A ignorância teria muito a ver com o facto de que, à semelhança de várias outras instituições do Estado, o Ministério do Interior muito provavelmente trabalha às escuras. É, por exemplo, sintomática a recusa do comandante da polícia em fazer o balanço provisório do crime. É citado pelo jornal o País Online do dia 23 de Dezembro de 2006 como tendo dito o seguinte: “Um balanço não se faz em um, dois ou três meses, porque precisamos de verificar se aquelas medidas que temos vindo a tomar têm algum impacto para a melhoria da segurança pública”, sublinhou. Entretanto, conclui fazendo um balanço positivo” quando instado pelos jornalistas. Não creio que a razão tenha alguma coisa a ver com o cuidado que é necessário ter para fazer o balanço. O comandante-geral da polícia não pôde responder à pergunta dos jornalistas porque, pura e simplesmente, ele muito provavelmente não faz a mínima ideia do que ele está a fazer no seu dia a dia profissional. Tudo indica que ele não tem noção do crime, não sabe do que precisa para o combater, não sabe do que precisa para melhorar o seu trabalho, enfim, não faz a mínima ideia da responsabilidade que o seu cargo acarreta. Está como nós a tactear na escuridão.
Se soubesse teria tentado responder à pergunta dos jornalistas. Teria especulado de forma inteligente. Teria dito algo como não poder falar com segurança, mas ser provável que o crime esteja assim e daquela maneira. Teria especulado de forma inteligente como qualquer profissional o faria se interpelado sobre as coisas que fazem parte do seu trabalho diário. E reparem uma coisa: é a este tipo de funcionários que nós confiámos a tarefa de nos dizerem do que precisam para fazerem o seu trabalho. São estas pessoas que volta e meia nos dizem que não têm meios, que enfrentam dificuldades materiais de vária ordem, que combater o crime não é brincadeira. E, de facto, combater o crime não é brincadeira. Até porque é muito perigoso, extremamente perigoso como, aliás, o desbandamento da unidade especial de combate ao crime revelou sem margem para dúvidas.
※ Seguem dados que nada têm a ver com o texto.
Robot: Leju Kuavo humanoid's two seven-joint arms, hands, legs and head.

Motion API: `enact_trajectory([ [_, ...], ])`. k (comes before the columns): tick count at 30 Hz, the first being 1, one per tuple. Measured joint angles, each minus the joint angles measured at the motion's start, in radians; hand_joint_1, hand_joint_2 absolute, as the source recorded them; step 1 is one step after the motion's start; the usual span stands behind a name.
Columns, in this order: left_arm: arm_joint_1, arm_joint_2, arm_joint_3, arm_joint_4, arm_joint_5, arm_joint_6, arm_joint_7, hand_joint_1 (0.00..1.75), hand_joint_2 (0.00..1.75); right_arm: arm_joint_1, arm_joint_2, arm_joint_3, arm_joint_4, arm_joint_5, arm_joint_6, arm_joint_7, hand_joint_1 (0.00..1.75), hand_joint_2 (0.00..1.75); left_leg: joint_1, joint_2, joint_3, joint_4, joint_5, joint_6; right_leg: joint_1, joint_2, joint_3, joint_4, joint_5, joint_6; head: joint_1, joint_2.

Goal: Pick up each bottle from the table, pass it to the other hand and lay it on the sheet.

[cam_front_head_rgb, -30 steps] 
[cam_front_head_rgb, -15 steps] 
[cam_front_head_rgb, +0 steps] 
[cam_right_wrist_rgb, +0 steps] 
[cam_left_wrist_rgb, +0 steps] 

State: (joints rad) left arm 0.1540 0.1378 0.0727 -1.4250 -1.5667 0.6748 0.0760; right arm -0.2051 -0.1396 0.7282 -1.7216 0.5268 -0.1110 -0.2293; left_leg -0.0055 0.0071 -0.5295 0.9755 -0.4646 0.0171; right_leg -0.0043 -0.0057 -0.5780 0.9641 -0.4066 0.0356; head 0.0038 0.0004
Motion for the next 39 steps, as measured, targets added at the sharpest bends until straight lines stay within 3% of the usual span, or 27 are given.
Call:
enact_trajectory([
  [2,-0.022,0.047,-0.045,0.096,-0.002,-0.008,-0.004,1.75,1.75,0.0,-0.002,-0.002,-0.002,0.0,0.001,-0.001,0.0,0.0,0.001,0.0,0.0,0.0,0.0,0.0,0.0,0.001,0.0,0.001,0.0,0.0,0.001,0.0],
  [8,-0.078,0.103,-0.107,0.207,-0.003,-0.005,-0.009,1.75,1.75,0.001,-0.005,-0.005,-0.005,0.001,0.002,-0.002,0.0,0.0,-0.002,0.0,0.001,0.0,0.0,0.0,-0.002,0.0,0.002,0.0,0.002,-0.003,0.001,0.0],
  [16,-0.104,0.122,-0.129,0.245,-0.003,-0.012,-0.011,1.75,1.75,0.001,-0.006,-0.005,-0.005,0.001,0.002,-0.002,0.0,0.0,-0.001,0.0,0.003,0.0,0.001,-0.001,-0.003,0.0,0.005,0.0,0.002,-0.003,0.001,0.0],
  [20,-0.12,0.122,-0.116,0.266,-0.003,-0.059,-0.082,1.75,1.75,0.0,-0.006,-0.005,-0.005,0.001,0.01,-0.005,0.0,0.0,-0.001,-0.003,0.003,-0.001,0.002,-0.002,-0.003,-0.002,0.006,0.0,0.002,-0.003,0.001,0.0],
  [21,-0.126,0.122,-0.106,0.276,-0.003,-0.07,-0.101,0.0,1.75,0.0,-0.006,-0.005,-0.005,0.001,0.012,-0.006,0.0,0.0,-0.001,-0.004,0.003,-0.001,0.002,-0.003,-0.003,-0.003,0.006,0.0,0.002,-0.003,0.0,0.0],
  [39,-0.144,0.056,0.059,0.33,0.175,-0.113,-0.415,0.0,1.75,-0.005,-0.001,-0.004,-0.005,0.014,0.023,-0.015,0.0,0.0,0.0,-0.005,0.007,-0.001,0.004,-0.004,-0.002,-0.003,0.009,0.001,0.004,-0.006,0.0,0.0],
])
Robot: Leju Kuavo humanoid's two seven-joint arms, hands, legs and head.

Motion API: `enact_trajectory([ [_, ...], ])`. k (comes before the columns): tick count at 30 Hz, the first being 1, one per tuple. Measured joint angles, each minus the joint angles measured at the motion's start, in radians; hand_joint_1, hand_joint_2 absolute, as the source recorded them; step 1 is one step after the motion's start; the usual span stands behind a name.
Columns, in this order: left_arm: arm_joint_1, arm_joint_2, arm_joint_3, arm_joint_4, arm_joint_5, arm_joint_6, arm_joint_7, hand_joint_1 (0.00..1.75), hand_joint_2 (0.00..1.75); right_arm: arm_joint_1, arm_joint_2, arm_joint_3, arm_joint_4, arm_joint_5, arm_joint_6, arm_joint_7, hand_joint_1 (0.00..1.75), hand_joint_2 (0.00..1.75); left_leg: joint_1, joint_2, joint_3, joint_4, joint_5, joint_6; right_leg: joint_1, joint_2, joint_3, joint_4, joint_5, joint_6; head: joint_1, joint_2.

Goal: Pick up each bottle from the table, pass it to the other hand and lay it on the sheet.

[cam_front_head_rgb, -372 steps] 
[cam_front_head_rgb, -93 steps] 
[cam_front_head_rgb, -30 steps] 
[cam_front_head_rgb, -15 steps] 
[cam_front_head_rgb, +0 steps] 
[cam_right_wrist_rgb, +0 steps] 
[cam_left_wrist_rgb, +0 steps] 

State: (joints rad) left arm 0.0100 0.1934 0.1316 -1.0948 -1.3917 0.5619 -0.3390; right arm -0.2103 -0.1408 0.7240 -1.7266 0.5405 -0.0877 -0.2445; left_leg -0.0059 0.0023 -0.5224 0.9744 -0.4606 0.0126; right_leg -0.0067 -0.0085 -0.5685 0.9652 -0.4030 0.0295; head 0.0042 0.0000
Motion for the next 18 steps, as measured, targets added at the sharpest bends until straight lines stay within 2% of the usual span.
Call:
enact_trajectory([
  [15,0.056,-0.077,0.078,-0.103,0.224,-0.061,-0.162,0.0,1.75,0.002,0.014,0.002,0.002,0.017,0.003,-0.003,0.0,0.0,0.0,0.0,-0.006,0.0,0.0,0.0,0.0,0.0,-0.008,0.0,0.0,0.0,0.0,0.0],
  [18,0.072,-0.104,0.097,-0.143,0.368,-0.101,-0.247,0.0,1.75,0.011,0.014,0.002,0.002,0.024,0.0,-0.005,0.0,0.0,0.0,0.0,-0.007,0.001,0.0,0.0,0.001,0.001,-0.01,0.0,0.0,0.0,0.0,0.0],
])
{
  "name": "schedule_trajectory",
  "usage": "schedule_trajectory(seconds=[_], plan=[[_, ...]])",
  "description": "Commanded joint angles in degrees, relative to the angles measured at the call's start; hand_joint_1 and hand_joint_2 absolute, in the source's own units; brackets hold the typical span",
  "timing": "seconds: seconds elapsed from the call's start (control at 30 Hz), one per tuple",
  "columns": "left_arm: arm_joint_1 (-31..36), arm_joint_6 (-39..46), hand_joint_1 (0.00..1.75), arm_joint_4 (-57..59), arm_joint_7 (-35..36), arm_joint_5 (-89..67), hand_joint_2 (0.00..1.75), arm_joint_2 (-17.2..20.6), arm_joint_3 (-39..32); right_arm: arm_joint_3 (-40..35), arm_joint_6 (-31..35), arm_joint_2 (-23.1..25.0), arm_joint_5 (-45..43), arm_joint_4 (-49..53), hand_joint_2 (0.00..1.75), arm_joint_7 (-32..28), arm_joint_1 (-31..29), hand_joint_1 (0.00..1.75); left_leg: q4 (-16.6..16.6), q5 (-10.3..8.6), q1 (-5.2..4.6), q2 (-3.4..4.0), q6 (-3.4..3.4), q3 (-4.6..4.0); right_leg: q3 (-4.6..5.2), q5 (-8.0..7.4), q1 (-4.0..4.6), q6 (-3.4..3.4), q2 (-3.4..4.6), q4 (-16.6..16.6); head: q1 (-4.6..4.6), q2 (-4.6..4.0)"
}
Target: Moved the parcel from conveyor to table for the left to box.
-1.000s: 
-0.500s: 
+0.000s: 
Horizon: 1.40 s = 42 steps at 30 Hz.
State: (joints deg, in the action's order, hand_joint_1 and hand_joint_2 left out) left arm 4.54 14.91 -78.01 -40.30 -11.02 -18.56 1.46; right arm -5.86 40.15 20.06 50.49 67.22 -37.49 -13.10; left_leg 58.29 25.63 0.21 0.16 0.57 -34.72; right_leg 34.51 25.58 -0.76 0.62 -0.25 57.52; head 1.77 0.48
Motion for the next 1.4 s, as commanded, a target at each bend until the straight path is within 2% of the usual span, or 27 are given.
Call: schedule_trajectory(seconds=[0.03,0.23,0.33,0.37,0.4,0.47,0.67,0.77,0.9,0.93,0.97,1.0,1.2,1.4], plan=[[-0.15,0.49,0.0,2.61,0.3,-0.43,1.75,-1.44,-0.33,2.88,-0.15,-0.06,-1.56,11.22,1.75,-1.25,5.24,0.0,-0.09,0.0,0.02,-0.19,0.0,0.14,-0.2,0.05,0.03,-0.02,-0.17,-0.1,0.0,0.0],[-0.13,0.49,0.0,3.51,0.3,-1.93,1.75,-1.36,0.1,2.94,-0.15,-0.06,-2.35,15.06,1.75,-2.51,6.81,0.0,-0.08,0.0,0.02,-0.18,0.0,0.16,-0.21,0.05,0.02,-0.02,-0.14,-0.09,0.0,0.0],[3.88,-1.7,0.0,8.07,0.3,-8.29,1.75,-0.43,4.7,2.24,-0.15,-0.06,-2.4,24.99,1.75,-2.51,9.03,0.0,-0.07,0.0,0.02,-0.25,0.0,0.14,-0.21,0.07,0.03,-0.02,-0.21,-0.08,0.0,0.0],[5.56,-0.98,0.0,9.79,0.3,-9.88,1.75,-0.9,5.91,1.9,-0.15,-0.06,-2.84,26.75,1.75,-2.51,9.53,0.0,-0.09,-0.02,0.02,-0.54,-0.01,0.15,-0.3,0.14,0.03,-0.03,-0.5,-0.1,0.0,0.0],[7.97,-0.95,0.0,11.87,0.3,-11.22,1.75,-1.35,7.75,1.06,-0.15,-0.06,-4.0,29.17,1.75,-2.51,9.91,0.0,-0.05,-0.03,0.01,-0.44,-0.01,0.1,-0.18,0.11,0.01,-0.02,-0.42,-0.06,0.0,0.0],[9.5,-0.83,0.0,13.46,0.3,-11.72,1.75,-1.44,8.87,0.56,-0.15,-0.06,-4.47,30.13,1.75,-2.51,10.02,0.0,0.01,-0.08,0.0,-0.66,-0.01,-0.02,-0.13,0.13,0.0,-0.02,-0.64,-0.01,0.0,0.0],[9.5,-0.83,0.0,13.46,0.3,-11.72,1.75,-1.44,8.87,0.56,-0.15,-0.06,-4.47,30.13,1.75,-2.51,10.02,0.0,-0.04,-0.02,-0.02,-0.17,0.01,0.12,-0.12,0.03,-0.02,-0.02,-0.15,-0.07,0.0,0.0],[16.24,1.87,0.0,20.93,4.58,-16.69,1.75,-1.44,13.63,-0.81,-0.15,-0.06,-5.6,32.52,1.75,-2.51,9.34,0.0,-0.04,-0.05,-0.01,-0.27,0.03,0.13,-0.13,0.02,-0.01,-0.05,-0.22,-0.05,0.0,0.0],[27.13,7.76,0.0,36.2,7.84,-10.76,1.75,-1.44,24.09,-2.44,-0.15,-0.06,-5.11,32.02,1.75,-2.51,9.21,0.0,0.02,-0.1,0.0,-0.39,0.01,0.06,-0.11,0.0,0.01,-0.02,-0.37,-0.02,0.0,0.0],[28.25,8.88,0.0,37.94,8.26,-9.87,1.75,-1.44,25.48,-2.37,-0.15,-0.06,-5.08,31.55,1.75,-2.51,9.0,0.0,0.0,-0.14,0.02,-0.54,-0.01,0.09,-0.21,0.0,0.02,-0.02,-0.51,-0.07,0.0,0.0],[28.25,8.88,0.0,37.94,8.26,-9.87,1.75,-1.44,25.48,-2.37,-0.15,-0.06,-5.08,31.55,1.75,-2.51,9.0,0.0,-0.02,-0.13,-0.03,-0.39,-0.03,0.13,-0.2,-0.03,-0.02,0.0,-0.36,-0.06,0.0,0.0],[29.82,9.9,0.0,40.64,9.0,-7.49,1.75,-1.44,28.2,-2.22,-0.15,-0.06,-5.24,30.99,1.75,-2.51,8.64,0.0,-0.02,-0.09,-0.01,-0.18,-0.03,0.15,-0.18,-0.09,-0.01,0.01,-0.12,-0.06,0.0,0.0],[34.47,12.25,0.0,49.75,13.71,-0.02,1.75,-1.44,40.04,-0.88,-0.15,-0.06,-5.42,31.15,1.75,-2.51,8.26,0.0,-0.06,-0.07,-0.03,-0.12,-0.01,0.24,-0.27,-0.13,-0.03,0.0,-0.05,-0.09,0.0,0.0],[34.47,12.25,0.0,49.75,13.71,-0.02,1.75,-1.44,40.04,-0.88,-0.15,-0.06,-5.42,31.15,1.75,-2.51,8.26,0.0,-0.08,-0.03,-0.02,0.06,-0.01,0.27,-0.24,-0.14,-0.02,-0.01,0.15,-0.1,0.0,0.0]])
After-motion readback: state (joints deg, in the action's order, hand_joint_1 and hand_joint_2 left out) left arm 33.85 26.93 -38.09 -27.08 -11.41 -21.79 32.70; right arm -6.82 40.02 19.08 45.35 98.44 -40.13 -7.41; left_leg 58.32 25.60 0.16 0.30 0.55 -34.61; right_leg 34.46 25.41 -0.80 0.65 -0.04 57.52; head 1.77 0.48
O melhor exemplo do uso irracional de meios é-nos proporcionado pela força chamada, na fala popular, de “Guebuzinhas”. Refiro-mo àquela polícia que surgiu logo depois da investitura de Guebuza no cargo de Presidente da República. Sim, aquela força policial que apareceu naquelas motorizadas chinesas cheias de luzinhas e que circulava aos pares pela cidade, sobretudo à noite. Quando estou em Maputo ainda vejo uma e outra motinha, mas não tantas quantas no início. Já ouvi dizer que algumas já nem estão a circular. Falta de peças. Falta de combustível. E não sei que mais. Não sei se é isso mesmo. Mas, mais uma vez, não ficaria surpreendido se fosse verdade que essa força está menos presente em resultado de problemas materiais. É assim na nossa terra. Usamos os poucos meios de que dispomos da forma mais irracional possível.
Aposto que ninguém se preocupou em definir claramente as competências daquela força e como ela se devia articular com os outros polícias. Aposto que ninguém se preocupou em saber se haveria garantia de logística para o seu funcionamento por um certo período de tempo. Aposto que ninguém tem a mínima ideia da diferença que essa polícia fez no que diz respeito ao policiamento, isto é quanta criminalidade preveniu, quantos casos controlou, que tipo de segurança devolveu aos citadinos de Maputo. Aposto que ninguém sabe nada disto porque está todo o mundo a reclamar que não tem meios, mas para quê ninguém sabe.